Two Christmas days ago, my husband and I managed a second miscarriage within three months. That period was full of anxiety and debilitating diseases. There are so many Sundays, church services using streaming media are much better than getting up, and some Sundays I can’t get up at all.

But most Sundays, we sit in those stackable chairs. When anxiety and nausea became so severe that I could not work, the church came to me. Those friends who have served me are now sitting at my front door, eating a meal, a book or praying together for a few minutes. I continue to meet with my bible study group every Tuesday night, and the women from the church know nothing about what others are going through. They went for another miscarriage, and then I gave birth to our son, who had to spend time in the hospital.

Neonatal intensive care unit

. When we got home, they brought flowers and meals.

With the holidays approaching, I have felt myself moving in more than a dozen directions. When shall we buy that tree? What traditions should we establish for a family of three? Have I done enough work to take a few days off around Christmas? When can I pack my bags and go to meet my family? There seems to be a lot of things to do all the time.

But I didn’t want to put the church on the background of the TV when wrapping gifts, but found myself being drawn to those stackable chairs, and hymns came down, and the sacrament bread and cups handed me reminded me that they are the body of Christ. Blood. I want to hear the voices of children singing during the "Lessons and Carols" service, smell the musty air in the center of Russia, and eat too many donuts in the common areas of the same people as my church.

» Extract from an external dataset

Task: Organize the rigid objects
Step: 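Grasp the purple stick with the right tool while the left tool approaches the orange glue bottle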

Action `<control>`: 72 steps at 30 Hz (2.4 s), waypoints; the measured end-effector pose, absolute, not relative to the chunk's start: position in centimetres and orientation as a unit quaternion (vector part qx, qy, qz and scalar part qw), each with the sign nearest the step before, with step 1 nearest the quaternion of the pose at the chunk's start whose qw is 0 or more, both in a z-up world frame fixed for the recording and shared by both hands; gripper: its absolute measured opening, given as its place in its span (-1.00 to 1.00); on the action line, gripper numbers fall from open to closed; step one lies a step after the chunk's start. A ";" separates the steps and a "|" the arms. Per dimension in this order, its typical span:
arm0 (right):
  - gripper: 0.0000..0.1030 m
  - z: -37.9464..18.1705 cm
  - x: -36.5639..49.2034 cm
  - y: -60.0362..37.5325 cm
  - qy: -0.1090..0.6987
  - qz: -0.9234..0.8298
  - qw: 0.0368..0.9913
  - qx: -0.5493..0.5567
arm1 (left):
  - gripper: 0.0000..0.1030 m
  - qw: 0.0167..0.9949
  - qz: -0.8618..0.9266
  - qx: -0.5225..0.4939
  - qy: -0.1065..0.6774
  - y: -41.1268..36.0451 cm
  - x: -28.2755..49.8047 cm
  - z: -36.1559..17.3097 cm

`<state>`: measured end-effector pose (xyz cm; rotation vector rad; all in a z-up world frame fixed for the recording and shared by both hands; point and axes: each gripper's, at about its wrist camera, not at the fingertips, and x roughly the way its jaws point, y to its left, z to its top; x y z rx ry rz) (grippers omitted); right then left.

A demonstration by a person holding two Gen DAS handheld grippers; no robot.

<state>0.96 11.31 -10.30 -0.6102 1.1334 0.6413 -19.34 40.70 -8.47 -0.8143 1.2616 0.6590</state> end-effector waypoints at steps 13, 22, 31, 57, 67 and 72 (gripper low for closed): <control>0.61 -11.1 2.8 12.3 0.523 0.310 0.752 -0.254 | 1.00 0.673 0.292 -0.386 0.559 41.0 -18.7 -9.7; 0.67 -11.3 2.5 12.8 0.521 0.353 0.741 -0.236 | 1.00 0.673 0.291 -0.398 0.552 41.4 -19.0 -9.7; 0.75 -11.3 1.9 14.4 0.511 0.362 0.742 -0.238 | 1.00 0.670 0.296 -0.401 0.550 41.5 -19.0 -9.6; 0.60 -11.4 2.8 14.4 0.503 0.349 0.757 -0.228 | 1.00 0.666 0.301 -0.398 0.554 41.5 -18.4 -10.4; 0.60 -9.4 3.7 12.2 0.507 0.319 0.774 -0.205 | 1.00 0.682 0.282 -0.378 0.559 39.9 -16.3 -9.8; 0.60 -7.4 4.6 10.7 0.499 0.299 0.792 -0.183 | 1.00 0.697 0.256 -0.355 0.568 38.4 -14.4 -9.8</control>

So, this is the beauty of the church: it is not a perfect church or a convenient church, nor is it easy to integrate into my life, but without it, my life will be insufficient. I can still believe in God without a church, celebrate Christmas without a church, or go once a year. But I don’t believe that without a true face-to-face Sunday morning church, I really wouldn’t be a Christian. Disco ball and all.

Laura Turner is the author of an upcoming book on the cultural history of anxiety.